Amérique précolombienne : Ils utilisaient une thérapie semi-rationnelle s'appuyant sur une pharmacopée ( l'ensemble des médicaments disponibles ) d'une exceptionnelle richesse. La plupart des herbes, feuilles, écorces et racines étaient traités par macération, décoction ou infusion et les malades les ingéraient en buvant des breuvages souvent très amers dans le but de dégoûter les "esprits malfaisants".

 Médecine égyptienne : Cette médecine nous a été transmise grâce aux papyrus où l'on utilise certaines plantes bénéfiques adaptées aux différentes parties du corps. On a un exemple très précis, ils utilisaient les racines de mandragores pour calmer les douleurs osseuses ou la figue quand ils avaient des troubles intestinaux. Les égyptiens savaient anésthésier par des macérations vineuses de certains végétaux, ils utilisaient également les plantes pour les momifications des personnages importants.
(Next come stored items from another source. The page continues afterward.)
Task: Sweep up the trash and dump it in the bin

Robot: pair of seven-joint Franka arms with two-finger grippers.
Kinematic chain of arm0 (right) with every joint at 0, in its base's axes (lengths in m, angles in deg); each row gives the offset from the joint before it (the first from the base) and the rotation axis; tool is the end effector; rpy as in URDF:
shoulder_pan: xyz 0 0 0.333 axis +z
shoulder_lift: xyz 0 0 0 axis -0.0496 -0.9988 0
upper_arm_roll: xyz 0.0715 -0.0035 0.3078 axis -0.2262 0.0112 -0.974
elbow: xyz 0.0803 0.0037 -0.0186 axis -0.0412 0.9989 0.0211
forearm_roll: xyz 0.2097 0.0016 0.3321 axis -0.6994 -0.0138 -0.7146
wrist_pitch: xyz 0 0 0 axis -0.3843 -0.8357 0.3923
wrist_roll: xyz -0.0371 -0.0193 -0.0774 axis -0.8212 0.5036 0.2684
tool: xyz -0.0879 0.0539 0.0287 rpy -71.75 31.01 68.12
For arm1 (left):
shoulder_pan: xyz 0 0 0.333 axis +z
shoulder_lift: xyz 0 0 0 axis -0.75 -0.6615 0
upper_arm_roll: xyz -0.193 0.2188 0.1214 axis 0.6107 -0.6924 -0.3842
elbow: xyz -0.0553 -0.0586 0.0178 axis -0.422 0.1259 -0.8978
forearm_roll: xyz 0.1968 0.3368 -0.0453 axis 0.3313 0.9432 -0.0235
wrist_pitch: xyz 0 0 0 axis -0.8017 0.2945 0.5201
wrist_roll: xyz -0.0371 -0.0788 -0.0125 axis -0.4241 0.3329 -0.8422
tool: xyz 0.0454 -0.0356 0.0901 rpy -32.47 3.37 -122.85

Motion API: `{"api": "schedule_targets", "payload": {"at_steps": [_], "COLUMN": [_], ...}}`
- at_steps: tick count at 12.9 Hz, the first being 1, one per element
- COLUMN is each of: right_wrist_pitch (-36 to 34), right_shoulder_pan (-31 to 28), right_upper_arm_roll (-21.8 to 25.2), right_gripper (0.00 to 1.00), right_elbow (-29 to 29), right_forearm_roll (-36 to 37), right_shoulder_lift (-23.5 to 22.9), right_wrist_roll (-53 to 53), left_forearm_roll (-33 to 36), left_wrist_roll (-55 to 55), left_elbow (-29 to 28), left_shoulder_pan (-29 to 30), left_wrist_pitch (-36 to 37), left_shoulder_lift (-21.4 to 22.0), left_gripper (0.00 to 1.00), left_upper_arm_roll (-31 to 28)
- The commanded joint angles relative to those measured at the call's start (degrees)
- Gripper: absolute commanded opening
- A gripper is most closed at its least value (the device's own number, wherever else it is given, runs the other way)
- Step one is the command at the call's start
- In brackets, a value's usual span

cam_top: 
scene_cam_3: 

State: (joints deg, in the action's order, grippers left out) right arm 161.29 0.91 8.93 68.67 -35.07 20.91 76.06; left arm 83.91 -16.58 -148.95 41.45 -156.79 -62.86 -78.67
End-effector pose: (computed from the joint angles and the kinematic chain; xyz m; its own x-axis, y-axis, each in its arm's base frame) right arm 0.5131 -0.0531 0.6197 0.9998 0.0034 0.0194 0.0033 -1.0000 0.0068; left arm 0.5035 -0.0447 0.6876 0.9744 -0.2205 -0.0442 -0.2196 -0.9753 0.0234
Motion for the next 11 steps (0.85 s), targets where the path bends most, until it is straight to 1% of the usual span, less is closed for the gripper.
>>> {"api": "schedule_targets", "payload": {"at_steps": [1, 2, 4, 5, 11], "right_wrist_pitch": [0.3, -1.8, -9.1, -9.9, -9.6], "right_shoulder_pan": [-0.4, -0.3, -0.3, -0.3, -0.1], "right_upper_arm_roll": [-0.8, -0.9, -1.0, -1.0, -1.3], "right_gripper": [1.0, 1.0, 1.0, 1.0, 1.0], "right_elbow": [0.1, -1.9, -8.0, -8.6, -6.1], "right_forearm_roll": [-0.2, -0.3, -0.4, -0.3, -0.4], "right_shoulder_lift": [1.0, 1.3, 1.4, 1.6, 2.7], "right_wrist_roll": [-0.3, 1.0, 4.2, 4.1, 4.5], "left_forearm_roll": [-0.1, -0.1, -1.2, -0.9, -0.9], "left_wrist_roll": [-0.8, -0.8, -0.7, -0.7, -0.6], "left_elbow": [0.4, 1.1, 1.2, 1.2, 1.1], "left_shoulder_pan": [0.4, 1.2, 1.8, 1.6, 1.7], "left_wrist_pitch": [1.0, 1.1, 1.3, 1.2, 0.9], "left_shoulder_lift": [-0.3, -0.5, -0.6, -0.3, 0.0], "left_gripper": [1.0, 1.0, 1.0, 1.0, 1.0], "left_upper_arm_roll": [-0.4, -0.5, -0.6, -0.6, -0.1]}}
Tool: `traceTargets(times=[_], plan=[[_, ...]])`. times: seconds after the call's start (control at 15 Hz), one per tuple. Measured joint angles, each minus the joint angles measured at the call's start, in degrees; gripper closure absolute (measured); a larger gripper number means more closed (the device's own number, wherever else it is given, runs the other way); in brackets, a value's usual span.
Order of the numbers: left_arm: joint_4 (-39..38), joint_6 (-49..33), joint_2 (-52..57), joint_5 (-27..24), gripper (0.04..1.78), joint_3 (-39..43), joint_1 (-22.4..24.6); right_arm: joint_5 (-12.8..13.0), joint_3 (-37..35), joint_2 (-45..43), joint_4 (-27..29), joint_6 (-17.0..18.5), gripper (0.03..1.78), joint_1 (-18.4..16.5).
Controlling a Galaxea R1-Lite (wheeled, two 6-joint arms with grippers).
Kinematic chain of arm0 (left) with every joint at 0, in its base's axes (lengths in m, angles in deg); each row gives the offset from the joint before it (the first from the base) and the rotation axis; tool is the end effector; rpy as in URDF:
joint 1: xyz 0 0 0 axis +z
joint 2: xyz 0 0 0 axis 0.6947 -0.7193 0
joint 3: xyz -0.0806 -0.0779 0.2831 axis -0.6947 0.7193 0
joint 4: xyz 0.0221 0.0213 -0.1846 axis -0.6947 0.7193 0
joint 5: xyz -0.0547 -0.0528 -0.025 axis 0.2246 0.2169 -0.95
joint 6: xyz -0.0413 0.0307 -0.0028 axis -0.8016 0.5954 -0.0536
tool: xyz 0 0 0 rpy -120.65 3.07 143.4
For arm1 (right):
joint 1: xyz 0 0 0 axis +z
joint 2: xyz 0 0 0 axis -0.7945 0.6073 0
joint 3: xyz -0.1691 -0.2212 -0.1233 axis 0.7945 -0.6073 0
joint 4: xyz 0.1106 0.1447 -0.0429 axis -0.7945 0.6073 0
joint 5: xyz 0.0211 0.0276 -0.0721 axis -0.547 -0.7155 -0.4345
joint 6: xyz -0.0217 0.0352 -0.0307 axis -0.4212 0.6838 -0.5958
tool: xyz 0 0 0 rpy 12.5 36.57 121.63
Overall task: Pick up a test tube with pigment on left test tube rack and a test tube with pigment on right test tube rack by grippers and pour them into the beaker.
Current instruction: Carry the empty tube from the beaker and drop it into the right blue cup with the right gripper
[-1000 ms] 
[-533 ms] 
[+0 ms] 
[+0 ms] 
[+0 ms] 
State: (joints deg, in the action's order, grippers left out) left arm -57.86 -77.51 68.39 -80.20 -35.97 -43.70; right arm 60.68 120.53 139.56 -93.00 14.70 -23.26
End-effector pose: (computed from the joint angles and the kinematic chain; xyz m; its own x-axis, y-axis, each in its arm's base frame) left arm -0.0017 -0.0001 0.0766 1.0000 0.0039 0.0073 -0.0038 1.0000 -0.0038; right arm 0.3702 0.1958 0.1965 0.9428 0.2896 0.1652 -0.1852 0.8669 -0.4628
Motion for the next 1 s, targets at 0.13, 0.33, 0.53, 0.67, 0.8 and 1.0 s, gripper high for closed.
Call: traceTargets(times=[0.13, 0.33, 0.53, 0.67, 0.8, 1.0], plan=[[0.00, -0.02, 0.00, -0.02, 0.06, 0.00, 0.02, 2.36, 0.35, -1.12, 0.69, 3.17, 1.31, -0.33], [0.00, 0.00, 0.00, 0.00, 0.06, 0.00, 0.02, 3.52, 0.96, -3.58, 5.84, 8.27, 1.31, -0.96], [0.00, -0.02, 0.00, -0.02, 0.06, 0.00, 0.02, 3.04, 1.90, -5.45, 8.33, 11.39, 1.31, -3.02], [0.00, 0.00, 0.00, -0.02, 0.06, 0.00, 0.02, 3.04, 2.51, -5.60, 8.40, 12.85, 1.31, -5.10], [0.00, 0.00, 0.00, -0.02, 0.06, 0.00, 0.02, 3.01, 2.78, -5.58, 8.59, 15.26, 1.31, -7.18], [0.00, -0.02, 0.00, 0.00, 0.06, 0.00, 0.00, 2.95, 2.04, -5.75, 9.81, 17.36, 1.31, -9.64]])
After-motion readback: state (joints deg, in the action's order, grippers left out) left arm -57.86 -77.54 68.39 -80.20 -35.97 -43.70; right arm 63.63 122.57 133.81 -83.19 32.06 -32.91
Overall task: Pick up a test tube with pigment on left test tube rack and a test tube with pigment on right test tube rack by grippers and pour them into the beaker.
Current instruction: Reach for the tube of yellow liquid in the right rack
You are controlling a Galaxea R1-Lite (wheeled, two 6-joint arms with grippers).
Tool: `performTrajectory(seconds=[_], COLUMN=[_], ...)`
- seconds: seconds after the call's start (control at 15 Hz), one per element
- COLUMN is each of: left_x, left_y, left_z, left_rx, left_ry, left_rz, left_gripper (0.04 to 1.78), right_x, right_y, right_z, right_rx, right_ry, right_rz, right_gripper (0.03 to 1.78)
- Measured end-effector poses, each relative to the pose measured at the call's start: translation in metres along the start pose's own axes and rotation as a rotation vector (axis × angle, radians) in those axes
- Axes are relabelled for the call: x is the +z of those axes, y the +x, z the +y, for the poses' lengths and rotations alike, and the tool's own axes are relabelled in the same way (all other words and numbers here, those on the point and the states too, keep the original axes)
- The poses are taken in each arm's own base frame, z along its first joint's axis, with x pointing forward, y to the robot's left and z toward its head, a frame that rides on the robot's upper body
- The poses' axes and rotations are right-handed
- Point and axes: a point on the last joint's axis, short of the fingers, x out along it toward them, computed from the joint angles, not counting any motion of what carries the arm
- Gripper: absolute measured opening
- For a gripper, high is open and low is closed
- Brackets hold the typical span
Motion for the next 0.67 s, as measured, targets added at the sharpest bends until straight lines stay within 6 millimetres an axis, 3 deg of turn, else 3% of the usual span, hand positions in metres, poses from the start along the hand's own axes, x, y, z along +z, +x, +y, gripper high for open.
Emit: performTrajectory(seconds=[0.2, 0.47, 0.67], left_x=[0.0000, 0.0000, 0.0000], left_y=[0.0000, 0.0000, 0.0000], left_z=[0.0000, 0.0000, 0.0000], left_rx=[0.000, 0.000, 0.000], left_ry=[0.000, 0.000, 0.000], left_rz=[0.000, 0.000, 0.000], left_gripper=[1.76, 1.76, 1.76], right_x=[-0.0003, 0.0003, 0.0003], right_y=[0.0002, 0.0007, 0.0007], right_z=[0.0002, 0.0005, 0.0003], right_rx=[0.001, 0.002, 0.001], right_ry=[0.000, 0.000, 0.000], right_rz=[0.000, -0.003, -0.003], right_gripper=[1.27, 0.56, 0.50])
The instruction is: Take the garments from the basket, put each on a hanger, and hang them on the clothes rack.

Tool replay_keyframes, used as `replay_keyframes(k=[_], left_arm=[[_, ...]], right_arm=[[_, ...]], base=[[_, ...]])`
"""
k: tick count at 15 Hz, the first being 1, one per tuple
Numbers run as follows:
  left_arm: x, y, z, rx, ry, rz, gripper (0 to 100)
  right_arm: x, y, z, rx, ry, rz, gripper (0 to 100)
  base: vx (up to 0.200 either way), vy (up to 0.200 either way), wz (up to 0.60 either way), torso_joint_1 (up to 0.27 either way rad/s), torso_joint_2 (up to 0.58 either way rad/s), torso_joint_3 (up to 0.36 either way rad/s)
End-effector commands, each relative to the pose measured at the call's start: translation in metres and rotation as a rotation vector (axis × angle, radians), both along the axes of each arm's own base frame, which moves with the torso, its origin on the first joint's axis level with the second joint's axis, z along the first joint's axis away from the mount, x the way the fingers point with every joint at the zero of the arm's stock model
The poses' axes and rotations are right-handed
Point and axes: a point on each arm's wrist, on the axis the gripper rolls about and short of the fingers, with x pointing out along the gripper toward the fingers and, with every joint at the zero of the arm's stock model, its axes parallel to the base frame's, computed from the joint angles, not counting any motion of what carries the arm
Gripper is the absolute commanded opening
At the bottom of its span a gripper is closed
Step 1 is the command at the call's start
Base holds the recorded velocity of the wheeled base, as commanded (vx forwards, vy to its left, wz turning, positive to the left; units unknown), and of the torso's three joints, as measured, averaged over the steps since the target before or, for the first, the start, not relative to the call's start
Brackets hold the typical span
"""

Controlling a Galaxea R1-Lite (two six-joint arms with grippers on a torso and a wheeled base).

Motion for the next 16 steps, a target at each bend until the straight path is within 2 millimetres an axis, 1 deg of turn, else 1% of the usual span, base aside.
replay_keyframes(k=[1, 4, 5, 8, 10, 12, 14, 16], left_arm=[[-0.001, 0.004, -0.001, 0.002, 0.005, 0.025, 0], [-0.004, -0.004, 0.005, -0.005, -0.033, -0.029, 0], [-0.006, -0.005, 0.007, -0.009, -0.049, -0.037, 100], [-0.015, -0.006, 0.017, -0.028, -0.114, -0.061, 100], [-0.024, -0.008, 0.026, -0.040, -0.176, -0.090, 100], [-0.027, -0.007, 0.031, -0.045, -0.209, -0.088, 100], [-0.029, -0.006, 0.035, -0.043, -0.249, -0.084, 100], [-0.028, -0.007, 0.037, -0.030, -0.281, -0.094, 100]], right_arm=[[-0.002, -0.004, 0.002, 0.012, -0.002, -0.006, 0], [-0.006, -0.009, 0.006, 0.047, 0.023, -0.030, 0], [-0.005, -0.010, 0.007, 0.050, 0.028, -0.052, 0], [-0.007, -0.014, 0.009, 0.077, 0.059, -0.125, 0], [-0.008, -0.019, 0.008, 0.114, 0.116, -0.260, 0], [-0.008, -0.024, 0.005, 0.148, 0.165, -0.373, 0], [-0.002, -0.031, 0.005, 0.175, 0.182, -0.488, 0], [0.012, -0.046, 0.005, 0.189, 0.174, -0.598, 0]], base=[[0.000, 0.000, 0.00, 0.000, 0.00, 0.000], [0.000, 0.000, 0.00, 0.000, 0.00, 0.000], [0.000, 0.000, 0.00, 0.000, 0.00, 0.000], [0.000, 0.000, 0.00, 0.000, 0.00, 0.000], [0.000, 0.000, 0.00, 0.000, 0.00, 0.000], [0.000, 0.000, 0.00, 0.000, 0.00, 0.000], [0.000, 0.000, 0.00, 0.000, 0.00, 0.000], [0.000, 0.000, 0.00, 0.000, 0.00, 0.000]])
 Médecine babylonienne : Cette médecine nous a été transmise par les tablettes d'argile. Le droguier ( armoire ou objet contenant des plantes ) comptait environ 40 variétés différentes de plantes ! Les médicaments étaient souvent déstinés à être ingérés via des boissons ( lait, bierre, vin... ). Les Hébreux ne laissaient pas de place à la médecine à proprement parler car la maladie était considérée comme un châtiment infligé par leur dieu.

 Médecine chinoise : Le premier herboriste fut l'empereur légendaire Chen Nong, il a classé les drogues végétales en trois groupes :

- Les drogues "supérieures" : comprenant les remèdes fortifiants et non toxiques.

- Les drogues "intermédiaires" : qui avaient une toxicité dépendante du dosage.

- Les drogues "inférieures" : qui n'avaient qu'une certaine spécifité et une toxicité forte, donc l'usage de ces drogues devaient être limitées dans le temps.